> INSTRUCTIONS TO FOLLOW
Your answer must be an exact transcription of the lines from the line with "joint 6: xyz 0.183" through the final line of the data.

==== EXERCISE DATA ====

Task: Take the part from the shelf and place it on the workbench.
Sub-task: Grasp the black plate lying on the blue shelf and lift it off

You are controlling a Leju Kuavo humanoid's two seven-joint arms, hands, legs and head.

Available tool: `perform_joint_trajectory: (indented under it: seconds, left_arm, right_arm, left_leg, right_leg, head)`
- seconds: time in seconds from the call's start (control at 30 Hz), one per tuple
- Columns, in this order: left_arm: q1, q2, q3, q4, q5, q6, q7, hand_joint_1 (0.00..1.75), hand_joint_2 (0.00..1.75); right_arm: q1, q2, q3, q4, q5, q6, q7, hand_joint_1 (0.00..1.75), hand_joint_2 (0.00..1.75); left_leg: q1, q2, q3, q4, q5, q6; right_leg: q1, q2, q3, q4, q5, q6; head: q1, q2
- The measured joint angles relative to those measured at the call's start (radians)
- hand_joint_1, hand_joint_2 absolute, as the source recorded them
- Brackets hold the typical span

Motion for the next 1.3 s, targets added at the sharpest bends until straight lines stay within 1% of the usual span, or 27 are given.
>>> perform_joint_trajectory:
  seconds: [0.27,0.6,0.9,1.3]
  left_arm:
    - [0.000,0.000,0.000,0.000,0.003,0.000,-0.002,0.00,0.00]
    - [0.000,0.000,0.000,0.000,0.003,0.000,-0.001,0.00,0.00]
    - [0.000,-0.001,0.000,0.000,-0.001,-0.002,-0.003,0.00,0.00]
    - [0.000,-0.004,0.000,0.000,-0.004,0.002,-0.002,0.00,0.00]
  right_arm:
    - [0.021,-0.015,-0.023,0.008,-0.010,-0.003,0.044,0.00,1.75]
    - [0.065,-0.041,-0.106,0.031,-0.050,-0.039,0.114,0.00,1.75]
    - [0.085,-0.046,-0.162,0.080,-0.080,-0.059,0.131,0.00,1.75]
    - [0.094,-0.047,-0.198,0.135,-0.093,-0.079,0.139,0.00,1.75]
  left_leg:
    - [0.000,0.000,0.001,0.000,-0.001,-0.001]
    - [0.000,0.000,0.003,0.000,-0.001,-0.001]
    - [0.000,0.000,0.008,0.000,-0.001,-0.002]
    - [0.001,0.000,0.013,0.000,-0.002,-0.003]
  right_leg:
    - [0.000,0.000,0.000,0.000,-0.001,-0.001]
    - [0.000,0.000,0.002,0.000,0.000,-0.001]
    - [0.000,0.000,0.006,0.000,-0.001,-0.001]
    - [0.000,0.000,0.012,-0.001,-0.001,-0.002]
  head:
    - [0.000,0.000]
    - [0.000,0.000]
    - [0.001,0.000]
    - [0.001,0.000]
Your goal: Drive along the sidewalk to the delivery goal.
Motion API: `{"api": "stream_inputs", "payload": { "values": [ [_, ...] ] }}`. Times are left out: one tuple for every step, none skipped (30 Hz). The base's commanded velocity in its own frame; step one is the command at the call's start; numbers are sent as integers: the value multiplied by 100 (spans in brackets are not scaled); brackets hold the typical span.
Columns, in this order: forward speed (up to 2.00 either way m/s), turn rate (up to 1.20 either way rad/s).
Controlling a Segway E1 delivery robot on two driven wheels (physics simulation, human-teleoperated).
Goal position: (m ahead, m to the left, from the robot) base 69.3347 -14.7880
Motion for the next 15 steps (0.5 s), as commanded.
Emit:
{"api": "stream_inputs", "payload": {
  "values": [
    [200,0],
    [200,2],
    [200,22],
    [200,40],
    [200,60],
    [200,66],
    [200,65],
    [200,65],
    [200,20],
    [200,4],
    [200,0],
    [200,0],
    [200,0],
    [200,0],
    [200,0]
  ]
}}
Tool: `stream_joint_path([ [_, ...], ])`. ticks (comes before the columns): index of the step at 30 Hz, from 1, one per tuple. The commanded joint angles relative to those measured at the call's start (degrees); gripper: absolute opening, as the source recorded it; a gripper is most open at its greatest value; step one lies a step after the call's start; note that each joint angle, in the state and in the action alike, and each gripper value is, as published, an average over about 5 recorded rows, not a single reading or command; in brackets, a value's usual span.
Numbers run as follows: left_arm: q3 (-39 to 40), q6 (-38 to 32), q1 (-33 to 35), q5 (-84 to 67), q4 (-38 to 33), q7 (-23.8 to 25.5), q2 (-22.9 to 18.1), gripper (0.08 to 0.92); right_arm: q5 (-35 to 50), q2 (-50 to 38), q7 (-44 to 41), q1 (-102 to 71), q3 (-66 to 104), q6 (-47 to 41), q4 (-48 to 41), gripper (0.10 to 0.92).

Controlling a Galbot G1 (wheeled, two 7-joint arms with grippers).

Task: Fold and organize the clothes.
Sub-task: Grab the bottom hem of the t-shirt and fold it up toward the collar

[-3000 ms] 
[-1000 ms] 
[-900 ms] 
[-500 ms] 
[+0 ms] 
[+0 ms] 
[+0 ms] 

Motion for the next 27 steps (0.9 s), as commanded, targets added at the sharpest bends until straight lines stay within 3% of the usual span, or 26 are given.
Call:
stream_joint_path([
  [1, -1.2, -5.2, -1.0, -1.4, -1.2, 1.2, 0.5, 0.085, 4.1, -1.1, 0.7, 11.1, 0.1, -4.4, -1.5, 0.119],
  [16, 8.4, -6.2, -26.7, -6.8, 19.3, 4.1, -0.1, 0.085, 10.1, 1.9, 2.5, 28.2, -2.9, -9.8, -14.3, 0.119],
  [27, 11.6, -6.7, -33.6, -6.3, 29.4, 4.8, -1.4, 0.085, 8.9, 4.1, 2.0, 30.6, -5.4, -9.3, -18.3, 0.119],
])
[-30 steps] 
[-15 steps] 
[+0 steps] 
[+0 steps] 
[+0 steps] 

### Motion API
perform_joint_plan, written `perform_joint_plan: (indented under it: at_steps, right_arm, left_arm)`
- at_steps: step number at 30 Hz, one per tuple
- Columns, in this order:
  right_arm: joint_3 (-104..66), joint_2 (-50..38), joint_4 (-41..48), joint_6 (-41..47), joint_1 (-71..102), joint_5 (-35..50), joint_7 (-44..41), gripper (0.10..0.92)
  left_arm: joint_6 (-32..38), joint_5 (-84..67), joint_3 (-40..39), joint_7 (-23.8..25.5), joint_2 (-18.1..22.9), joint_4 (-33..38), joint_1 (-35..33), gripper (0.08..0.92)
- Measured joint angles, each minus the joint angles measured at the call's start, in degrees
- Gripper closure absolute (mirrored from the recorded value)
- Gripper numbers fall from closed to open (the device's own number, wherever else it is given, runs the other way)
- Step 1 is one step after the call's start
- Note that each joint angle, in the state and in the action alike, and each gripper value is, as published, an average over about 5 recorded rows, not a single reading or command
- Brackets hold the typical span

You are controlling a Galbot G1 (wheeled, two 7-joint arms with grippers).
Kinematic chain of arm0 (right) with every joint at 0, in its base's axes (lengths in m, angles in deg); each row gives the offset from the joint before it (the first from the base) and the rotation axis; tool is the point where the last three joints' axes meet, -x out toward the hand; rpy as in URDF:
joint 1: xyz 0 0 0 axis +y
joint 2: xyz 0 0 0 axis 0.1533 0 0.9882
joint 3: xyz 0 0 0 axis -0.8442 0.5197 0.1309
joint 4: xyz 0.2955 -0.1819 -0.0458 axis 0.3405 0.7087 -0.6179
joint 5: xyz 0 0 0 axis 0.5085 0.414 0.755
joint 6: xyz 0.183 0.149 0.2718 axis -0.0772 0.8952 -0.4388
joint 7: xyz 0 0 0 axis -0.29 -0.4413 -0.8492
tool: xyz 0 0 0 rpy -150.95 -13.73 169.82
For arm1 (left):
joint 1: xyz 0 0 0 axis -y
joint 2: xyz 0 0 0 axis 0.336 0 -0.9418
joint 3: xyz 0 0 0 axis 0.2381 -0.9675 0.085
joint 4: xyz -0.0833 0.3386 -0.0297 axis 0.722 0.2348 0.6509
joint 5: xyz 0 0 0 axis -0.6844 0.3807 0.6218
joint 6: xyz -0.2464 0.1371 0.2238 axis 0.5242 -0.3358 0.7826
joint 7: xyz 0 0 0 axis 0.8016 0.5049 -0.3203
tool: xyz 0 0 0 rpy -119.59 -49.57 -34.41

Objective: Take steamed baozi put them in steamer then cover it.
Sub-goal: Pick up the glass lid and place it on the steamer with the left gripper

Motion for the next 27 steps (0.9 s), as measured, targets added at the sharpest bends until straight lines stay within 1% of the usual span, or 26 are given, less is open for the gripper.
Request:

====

> SOLUTION
joint 6: xyz 0.183 0.149 0.2718 axis -0.0772 0.8952 -0.4388
joint 7: xyz 0 0 0 axis -0.29 -0.4413 -0.8492
tool: xyz 0 0 0 rpy -150.95 -13.73 169.82
For arm1 (left):
joint 1: xyz 0 0 0 axis -y
joint 2: xyz 0 0 0 axis 0.336 0 -0.9418
joint 3: xyz 0 0 0 axis 0.2381 -0.9675 0.085
joint 4: xyz -0.0833 0.3386 -0.0297 axis 0.722 0.2348 0.6509
joint 5: xyz 0 0 0 axis -0.6844 0.3807 0.6218
joint 6: xyz -0.2464 0.1371 0.2238 axis 0.5242 -0.3358 0.7826
joint 7: xyz 0 0 0 axis 0.8016 0.5049 -0.3203
tool: xyz 0 0 0 rpy -119.59 -49.57 -34.41

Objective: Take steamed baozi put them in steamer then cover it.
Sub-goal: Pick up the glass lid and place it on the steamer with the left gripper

Motion for the next 27 steps (0.9 s), as measured, targets added at the sharpest bends until straight lines stay within 1% of the usual span, or 26 are given, less is open for the gripper.
Request:

The exercise is done now.